Para evaluar si un suelo deportivo es de alta calidad, debemos fijarnos en sus parámetros de rendimiento técnico

no solo en su color. El indicador más importante es la absorción de impactos. Un buen suelo debe ser capaz de absorber al menos el 53% de la fuerza cuando un atleta aterriza. Si la superficie es demasiado dura, la fuerza rebota hacia las rodillas y la espalda; si es demasiado blanda, el atleta se sentirá cansado, como si corriera en la arena.
Otro factor clave es la deformación vertical. Esto mide cuánto se hunde el suelo bajo una carga. La norma establece que debe hundirse entre 2.3 y 5 milímetros. Esto garantiza que el suelo sea lo suficientemente elástico para amortiguar, pero lo suficientemente firme para dar estabilidad.
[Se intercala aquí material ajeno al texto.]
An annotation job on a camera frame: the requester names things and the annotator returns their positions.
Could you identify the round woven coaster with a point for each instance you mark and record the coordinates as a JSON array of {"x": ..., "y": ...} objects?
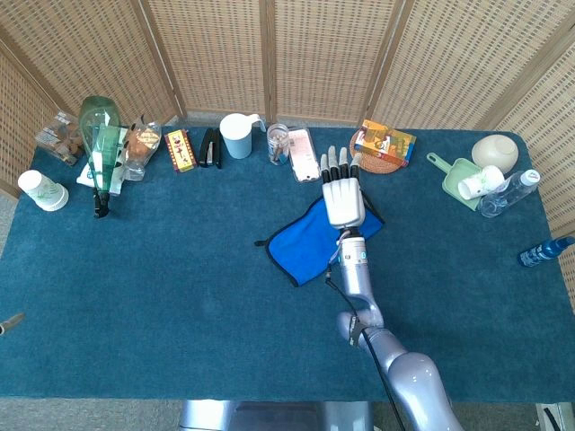
[{"x": 375, "y": 164}]

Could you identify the blue plastic bottle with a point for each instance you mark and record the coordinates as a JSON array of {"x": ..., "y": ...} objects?
[{"x": 539, "y": 252}]

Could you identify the white green printed paper cup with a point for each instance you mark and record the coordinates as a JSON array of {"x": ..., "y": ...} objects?
[{"x": 42, "y": 190}]

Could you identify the beige bowl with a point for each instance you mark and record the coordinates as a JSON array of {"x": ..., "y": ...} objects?
[{"x": 494, "y": 150}]

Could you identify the light green dustpan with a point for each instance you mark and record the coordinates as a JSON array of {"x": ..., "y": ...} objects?
[{"x": 451, "y": 179}]

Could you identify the white floor box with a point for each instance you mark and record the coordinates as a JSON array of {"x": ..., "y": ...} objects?
[{"x": 561, "y": 410}]

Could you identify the pink phone in clear case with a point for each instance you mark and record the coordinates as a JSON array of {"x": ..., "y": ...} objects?
[{"x": 304, "y": 157}]

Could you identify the clear plastic water bottle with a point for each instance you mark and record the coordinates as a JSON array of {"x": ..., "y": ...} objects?
[{"x": 507, "y": 195}]

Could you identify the white green packet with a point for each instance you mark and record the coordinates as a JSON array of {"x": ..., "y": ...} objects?
[{"x": 85, "y": 177}]

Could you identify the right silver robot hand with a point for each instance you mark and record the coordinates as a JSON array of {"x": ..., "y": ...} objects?
[{"x": 343, "y": 202}]

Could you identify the light blue mug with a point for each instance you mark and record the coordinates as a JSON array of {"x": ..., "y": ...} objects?
[{"x": 236, "y": 137}]

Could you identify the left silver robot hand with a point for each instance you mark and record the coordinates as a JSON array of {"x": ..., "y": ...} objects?
[{"x": 11, "y": 322}]

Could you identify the woven bamboo folding screen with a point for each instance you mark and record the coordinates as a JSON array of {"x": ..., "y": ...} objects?
[{"x": 314, "y": 54}]

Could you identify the clear bag of bread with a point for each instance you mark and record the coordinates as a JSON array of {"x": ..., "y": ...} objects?
[{"x": 141, "y": 143}]

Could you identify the green spray bottle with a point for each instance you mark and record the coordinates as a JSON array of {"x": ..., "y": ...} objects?
[{"x": 101, "y": 148}]

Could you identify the blue table cloth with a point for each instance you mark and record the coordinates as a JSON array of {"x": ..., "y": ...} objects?
[{"x": 179, "y": 278}]

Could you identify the clear jar of pencils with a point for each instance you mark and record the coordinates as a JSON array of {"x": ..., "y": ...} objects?
[{"x": 277, "y": 143}]

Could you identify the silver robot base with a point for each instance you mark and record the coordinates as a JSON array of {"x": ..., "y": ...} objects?
[{"x": 206, "y": 417}]

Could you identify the grey blue-backed cloth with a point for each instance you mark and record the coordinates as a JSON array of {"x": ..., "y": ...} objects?
[{"x": 301, "y": 247}]

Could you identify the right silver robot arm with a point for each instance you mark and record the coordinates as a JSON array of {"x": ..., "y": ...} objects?
[{"x": 404, "y": 372}]

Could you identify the orange yellow printed box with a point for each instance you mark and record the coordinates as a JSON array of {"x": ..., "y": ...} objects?
[{"x": 386, "y": 143}]

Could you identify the small white paper cup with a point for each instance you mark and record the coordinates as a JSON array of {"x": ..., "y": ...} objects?
[{"x": 480, "y": 180}]

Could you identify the black stapler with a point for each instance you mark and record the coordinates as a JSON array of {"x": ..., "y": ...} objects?
[{"x": 210, "y": 148}]

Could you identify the small red yellow box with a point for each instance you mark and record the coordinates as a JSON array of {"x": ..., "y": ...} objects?
[{"x": 180, "y": 150}]

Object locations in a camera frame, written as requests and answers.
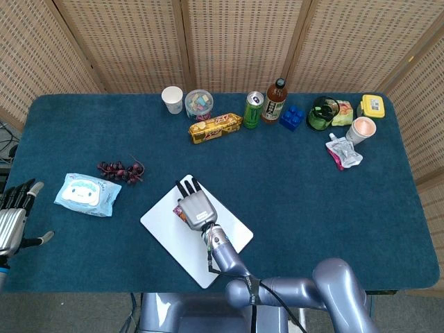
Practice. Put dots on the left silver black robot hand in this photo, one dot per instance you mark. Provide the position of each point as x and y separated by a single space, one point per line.
8 225

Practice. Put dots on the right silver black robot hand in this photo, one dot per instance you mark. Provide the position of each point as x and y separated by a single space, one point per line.
197 209

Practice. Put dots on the pink patterned packet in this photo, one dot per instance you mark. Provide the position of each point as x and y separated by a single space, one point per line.
180 215

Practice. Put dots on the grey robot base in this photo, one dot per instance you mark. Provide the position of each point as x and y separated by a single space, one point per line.
194 312

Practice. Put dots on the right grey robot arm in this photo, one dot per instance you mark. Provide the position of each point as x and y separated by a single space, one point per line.
329 277

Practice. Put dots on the white rectangular board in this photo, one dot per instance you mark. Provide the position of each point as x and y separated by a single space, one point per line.
166 229

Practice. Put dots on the dark blue table cloth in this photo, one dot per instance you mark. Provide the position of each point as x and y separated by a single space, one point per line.
277 194

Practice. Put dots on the yellow biscuit package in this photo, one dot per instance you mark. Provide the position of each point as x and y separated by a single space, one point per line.
215 129

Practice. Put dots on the light blue wet wipes pack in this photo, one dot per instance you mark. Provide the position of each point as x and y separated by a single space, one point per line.
86 194

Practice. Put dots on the dark purple grape bunch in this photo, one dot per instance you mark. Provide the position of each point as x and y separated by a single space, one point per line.
119 171

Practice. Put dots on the clear plastic jar with clips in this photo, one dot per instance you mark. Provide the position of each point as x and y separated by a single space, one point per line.
198 104

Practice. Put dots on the green energy drink can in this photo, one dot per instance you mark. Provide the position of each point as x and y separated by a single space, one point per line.
252 112

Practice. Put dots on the white paper cup blue print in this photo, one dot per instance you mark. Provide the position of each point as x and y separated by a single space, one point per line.
172 100

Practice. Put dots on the brown tea bottle black cap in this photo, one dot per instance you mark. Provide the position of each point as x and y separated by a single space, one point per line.
274 105

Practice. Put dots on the blue toy building block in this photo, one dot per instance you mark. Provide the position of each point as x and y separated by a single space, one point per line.
292 118

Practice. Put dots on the black mesh pen holder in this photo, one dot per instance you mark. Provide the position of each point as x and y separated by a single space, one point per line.
317 118

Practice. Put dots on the silver spout pouch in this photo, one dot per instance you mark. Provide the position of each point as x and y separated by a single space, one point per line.
343 152

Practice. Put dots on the woven wooden folding screen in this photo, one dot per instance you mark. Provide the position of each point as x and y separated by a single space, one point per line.
239 41

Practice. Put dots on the green snack packet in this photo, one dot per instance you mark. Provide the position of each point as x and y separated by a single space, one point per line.
344 112

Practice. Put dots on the white cup pink inside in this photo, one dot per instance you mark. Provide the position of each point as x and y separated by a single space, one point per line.
362 129

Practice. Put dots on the yellow plastic box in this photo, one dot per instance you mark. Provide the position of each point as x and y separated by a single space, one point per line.
373 105
También debemos evaluar el coeficiente de fricción, que debe estar entre 0.4 y 0.7 para garantizar un agarre seguro sin riesgo de lesiones por giro forzado. Finalmente, la elasticidad de la pelota es vital en deportes como el baloncesto; la pelota debe rebotar al menos un 90% de la altura que lo haría en hormigón. Estos estándares técnicos aseguran que el suelo proteja la salud del deportista y permita un juego justo.